What did Christ say about wealth? "I tell you the truth, it is very hard for a rich person to enter the Kingdom of Heaven. I'll say it again - it is easier for a camel to go through the eye of a needle than for a rich person to enter the Kingdom of God!" (Matthew 19:23) Notice that this passage is the culmination of an encounter with a rich young man who had asked Christ "What good deed must I do to have eternal life?" (verse 16) Jesus had begun to answer him by instructing him to keep the Ten Commandments. (verses 17-18) To which, the young man replied that he had been obeying them all of his life. (verse 20) Then Jesus told him to "go and sell all your possessions and give the money to the poor, and you will have treasure in heaven." (verse 21) The young man, however, was not prepared to give up his wealth. (verse 22)

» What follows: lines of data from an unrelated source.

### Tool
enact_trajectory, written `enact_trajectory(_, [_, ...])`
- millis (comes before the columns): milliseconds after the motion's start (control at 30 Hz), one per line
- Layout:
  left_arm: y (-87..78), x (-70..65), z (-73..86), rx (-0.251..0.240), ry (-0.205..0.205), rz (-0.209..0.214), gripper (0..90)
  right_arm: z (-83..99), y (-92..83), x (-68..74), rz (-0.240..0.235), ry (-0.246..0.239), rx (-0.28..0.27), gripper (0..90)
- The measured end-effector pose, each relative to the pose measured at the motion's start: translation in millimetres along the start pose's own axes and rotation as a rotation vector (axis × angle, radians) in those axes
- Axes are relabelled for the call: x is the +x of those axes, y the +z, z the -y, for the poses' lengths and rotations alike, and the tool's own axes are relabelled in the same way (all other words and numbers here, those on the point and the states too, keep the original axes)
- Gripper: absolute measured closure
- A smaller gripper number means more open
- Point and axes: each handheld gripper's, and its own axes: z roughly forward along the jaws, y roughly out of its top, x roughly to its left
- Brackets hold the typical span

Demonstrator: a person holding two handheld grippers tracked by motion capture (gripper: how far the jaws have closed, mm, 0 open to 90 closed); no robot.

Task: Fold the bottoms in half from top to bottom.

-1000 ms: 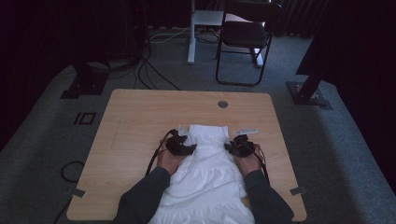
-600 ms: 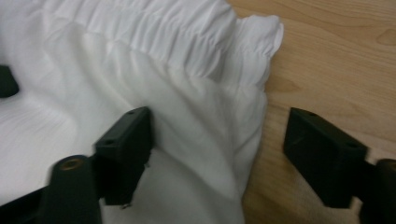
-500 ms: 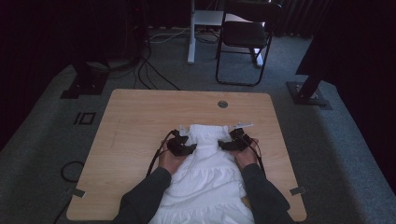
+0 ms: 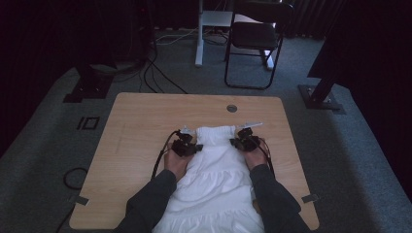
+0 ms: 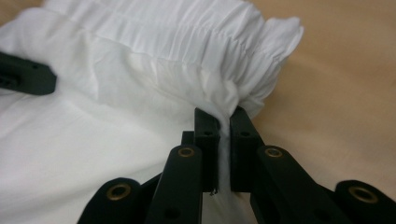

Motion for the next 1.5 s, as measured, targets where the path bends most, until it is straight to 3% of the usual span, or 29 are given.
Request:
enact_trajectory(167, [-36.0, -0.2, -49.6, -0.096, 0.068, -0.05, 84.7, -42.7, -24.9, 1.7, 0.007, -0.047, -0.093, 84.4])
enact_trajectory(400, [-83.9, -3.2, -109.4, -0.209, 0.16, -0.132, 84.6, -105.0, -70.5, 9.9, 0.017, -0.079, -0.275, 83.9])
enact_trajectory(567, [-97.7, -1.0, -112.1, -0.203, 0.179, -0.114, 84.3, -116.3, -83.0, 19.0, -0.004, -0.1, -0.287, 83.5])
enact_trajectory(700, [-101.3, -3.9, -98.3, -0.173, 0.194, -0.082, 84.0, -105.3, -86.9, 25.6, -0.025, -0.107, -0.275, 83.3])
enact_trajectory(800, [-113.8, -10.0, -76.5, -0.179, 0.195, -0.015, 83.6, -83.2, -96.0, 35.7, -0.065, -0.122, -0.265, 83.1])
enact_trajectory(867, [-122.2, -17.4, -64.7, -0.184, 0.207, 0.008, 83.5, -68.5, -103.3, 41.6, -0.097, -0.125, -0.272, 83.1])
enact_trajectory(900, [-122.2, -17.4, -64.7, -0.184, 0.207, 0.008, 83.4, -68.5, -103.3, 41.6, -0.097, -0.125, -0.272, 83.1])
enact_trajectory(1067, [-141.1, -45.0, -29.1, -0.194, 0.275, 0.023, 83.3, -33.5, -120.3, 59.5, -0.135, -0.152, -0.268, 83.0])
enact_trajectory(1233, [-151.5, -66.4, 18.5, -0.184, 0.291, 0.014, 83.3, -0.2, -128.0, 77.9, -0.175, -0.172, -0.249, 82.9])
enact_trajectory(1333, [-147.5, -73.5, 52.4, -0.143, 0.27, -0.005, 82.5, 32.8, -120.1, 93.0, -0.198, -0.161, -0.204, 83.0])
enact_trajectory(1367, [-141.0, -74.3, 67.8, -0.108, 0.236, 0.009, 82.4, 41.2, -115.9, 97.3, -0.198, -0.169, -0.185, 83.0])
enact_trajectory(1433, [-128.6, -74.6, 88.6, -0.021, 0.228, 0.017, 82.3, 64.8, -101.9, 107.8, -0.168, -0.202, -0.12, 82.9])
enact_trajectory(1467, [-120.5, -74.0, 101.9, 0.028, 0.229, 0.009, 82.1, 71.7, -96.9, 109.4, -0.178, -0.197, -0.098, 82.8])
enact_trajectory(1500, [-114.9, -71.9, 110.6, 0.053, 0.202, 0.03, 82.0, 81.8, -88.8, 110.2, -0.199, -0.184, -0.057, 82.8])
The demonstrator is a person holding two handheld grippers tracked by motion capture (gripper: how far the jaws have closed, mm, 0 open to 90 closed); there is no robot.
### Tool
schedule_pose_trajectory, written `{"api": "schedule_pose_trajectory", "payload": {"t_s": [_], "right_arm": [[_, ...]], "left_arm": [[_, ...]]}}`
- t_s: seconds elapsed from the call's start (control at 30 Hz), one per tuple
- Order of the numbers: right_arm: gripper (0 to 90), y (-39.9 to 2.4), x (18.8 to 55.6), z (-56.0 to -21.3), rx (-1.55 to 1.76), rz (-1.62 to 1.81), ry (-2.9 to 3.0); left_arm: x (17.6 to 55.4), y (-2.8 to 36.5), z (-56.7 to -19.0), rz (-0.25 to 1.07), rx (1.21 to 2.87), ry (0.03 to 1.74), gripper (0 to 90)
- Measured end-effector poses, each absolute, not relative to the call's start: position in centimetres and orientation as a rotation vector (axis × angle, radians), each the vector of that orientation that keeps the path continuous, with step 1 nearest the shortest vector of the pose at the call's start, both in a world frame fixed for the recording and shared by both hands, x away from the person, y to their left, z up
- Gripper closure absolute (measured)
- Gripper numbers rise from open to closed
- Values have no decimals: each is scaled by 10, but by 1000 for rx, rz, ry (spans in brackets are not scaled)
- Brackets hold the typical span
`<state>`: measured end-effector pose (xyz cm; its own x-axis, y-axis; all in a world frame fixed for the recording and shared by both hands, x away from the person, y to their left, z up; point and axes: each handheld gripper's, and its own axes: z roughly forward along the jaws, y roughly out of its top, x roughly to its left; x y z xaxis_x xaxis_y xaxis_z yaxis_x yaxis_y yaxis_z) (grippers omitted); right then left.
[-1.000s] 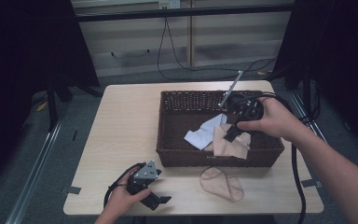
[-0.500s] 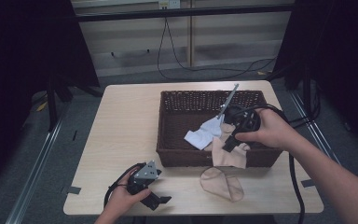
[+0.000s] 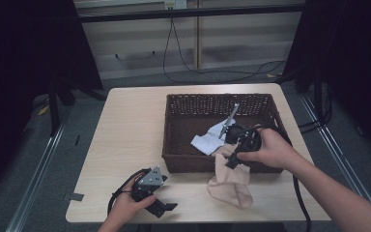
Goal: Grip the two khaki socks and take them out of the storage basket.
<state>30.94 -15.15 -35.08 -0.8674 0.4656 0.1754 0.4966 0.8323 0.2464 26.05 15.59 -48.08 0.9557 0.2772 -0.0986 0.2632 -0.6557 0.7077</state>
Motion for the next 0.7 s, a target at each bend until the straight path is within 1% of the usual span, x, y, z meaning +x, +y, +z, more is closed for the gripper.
{"api": "schedule_pose_trajectory", "payload": {"t_s": [0.07,0.1,0.17,0.33,0.37,0.4,0.47,0.7], "right_arm": [[760,-151,309,-355,-780,-460,-2882],[715,-151,309,-357,-781,-466,-2883],[574,-149,306,-360,-800,-465,-2890],[401,-151,301,-364,-794,-489,-2897],[351,-152,299,-365,-803,-481,-2909],[322,-153,299,-366,-803,-486,-2910],[308,-155,296,-368,-814,-503,-2902],[183,-169,286,-375,-791,-566,-2909]], "left_arm": [[260,156,-481,21,2313,378,26],[260,156,-481,20,2308,380,26],[260,156,-481,26,2314,386,26],[258,158,-481,30,2306,388,26],[258,158,-481,28,2302,389,26],[258,159,-481,30,2306,389,26],[258,159,-479,35,2310,392,26],[259,158,-482,26,2297,391,26]]}}
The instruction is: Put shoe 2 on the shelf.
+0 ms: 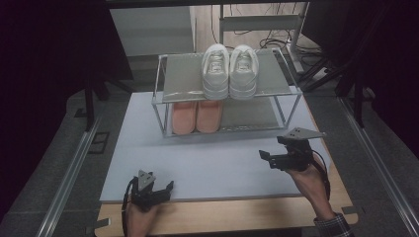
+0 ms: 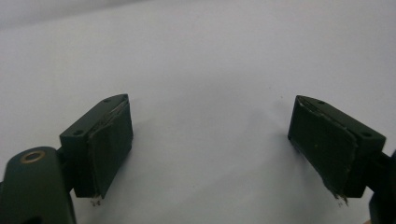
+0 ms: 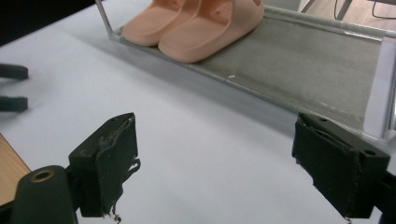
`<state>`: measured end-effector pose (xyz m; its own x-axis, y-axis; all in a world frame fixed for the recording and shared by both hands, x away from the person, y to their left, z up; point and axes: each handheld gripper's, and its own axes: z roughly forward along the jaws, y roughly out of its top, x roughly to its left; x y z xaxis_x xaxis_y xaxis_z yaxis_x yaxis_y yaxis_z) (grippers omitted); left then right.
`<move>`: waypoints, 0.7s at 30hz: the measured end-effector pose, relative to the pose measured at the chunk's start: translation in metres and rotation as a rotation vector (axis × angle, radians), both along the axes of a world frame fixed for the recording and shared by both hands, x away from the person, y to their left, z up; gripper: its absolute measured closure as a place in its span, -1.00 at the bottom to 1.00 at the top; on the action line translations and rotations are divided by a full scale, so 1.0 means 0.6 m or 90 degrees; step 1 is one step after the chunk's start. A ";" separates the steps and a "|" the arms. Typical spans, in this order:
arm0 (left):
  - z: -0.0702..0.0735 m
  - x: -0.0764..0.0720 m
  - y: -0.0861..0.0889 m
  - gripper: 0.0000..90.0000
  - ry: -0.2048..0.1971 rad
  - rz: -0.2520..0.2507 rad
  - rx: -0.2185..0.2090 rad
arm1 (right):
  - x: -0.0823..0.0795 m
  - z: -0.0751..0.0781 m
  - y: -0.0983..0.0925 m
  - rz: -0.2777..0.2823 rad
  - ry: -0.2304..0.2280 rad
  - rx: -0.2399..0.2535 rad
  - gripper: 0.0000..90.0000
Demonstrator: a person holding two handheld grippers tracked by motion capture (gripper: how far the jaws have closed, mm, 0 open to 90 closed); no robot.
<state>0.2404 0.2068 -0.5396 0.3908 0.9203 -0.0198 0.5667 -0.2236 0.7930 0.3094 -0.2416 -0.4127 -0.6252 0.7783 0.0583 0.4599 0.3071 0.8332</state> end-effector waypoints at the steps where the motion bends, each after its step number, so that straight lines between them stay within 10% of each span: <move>1: 0.000 0.000 0.000 -0.69 -0.001 -0.001 0.000 | -0.002 -0.002 -0.001 -0.001 0.000 -0.004 -0.68; 21: 0.000 0.000 0.000 -0.69 0.001 0.001 0.000 | -0.041 -0.039 -0.025 -0.001 0.006 -0.041 -0.68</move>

In similar fashion, we are told that "Jesus sat down near the collection box in the Temple and watched as the crowds dropped in their money. Many rich people put in large amounts. Then a poor widow came and dropped in two small coins. Jesus called his disciples to him and said, 'I tell you the truth, this poor widow has given more than all the others who are making contributions. For they gave a tiny part of their surplus, but she, poor as she is, has given everything she had to live on.'" (Mark 12:41-44) That sure sounds to me like material wealth was not an indication of Christ's favor!
What about social position? Did Christ give preferential treatment to those who belonged to the religious and political elite of his day? Didn't Christ keep company with the poor, sick, whores, Samaritans and tax collectors? Didn't James admonish the saints not to show preferential treatment to the elite members of society who worshiped with them? (James 2:1-7) Didn't God choose the weak and foolish people of this world to confound those who are mighty? (I Corinthians 1:27)
Hence, I would caution anyone against concluding that fame and fortune are evidence of God's favor. I'd say that being in the right place at the right time is probably a better explanation of this phenomenon. Although hard work and perseverance can certainly contribute to making the most of such opportunities, they are obviously not determinative in that respect. In short, the cream doesn't always rise to the top - sometimes other things float on the surface!